In other words, even if I'd prefer Barack Obama to David Duke, it would be in my best interests not to vote in that order.

It is very rarely in your best interest to vote out-of-order with Range Voting. If you preferred Obama to Duke, but gave Obama a 0 then you generally might as well give Duke a 0 as well.

Anonymous said...

I would like range voting with scores between -10 and 10.

Starting at 0 is better.

The whole point is that you're not ranking candidates from first to last.

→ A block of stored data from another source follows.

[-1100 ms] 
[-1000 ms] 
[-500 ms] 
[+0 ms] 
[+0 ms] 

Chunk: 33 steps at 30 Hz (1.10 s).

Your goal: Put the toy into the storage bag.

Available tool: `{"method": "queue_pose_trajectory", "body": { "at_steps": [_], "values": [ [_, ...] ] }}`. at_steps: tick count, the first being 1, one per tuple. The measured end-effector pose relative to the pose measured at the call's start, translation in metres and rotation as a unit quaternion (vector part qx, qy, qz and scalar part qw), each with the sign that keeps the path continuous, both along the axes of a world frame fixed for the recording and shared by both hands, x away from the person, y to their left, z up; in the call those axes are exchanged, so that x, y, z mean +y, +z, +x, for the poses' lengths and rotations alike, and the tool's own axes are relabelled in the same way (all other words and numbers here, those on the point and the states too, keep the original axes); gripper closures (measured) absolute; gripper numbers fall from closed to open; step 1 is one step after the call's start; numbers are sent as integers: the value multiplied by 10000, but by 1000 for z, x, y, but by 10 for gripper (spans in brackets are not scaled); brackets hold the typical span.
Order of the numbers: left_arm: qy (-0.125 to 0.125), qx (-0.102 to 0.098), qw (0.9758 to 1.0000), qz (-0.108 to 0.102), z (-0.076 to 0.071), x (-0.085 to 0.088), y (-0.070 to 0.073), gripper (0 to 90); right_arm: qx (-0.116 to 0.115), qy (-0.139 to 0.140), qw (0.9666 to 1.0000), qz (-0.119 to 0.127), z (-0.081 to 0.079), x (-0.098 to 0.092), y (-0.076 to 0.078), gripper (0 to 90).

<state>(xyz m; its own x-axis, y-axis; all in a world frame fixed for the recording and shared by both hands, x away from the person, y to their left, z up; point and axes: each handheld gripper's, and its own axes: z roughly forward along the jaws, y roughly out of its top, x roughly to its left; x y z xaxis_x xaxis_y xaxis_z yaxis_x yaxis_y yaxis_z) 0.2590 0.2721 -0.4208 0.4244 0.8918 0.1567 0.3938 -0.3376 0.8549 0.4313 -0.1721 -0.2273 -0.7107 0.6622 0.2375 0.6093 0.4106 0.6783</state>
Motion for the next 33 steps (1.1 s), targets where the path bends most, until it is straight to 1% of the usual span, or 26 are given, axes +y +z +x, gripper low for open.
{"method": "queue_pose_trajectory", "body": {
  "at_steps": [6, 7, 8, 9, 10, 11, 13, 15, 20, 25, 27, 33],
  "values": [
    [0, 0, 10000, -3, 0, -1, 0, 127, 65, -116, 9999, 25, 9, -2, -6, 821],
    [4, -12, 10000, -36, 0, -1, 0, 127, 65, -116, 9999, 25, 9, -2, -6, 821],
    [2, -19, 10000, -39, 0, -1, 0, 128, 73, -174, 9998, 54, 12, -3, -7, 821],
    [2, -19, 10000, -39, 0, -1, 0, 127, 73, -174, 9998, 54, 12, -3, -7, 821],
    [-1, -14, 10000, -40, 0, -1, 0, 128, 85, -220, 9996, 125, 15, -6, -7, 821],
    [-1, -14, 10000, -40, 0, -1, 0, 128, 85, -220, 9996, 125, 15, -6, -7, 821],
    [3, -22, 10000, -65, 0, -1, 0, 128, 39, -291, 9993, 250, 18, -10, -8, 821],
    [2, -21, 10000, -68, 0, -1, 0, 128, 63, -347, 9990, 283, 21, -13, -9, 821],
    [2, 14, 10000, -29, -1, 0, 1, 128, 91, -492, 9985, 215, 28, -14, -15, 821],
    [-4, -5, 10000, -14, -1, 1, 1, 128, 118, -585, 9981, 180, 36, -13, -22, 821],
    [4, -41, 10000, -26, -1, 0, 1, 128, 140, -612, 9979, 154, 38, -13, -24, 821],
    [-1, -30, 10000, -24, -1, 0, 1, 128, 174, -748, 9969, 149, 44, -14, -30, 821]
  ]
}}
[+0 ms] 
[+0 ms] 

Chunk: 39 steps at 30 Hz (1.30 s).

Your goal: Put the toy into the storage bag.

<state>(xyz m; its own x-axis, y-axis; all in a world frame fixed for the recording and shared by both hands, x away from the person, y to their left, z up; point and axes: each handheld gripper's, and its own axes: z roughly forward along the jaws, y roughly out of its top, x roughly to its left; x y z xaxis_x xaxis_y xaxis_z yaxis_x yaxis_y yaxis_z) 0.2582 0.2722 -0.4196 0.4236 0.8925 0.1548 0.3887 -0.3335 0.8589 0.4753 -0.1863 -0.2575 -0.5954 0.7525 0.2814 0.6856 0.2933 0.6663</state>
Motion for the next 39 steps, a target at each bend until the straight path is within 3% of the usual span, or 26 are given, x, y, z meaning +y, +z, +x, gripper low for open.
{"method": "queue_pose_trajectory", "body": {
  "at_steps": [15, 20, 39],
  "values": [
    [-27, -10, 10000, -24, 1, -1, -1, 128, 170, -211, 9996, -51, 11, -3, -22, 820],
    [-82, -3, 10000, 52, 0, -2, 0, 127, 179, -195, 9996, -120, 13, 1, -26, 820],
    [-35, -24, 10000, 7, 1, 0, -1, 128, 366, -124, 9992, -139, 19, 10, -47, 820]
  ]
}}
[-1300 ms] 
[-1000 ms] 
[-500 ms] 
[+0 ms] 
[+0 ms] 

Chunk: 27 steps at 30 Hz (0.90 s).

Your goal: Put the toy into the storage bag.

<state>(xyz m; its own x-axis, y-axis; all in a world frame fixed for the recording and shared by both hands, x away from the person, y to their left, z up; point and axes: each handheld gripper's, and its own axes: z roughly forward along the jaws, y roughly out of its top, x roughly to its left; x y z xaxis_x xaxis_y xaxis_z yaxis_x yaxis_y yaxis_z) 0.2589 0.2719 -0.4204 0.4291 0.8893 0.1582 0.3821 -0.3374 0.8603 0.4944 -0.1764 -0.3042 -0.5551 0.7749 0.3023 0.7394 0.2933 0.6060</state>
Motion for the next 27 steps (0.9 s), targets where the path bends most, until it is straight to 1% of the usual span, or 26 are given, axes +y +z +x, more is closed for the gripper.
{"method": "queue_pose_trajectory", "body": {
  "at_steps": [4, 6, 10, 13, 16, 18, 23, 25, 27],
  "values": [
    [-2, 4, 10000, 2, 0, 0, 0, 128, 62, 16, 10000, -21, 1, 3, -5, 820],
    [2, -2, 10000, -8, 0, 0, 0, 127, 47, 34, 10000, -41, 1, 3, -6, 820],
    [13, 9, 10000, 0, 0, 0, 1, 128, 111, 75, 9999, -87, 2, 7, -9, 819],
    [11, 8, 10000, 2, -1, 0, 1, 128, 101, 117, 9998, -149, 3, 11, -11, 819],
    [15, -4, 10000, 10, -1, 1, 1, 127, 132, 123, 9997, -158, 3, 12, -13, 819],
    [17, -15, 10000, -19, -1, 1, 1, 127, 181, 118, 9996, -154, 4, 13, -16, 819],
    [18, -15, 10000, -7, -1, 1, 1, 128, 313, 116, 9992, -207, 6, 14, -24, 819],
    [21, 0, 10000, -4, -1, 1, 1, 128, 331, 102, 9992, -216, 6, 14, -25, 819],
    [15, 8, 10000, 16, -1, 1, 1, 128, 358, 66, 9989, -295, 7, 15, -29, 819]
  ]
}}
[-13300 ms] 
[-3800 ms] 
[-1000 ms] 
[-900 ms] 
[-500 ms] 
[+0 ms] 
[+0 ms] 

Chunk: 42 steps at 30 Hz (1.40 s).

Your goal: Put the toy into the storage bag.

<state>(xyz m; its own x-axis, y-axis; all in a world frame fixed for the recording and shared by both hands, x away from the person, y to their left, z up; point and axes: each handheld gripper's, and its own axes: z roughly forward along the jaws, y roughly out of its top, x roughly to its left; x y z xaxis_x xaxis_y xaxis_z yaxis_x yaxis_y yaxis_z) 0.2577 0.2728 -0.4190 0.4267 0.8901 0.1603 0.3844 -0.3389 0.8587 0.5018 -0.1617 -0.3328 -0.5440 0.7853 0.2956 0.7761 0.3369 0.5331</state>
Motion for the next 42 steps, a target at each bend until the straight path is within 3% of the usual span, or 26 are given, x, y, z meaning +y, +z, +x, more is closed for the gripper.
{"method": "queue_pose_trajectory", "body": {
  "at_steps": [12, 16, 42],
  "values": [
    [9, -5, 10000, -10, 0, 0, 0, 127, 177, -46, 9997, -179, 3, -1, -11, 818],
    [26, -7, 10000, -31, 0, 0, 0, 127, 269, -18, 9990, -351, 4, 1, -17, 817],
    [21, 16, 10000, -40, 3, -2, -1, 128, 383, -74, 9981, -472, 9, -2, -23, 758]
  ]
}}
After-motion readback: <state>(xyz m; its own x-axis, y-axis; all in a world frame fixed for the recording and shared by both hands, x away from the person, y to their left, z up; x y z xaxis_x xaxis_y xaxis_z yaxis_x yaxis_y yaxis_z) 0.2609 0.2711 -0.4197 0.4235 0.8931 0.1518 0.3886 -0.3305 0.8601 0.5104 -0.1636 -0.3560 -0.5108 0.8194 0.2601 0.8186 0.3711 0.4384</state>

But if you prefer X>Y, yet give Y a higher score than X, that is a clear case of mis-stated preferences, and it's something we'd like to minimize. Fortunately, this problem is rare, and is small in comparison to related mis-ordering problems present in ordinal voting methods. From RangeVoting.org/Honest.html:

Honesty Theorem. In a 3-candidate range election, nobody can ever gain strategic advantage by dishonestly range-voting as though Alice>Bob, if their honest opinion is Bob>Alice.
This is not a state of perfection. But it is still good and useful, and it is better than

Contrasting Theorem (follows from Gibbard). In a 3-candidate election conducted using any method whatever whose votes are (unlike in range voting) rank-orderings of the candidates, there is always some election scenario in which a voter can obtain a better election result (from his point of view) by dishonestly voting as though Alice>Bob, even if his honest opinion is Bob>Alice.

So range voting encourages honesty better than every rank-ordering-based voting system, including Borda, IRV, and Condorcet methods.

homunq said...

Job 34:4 seems to support range voting, certainly more than it does IRV.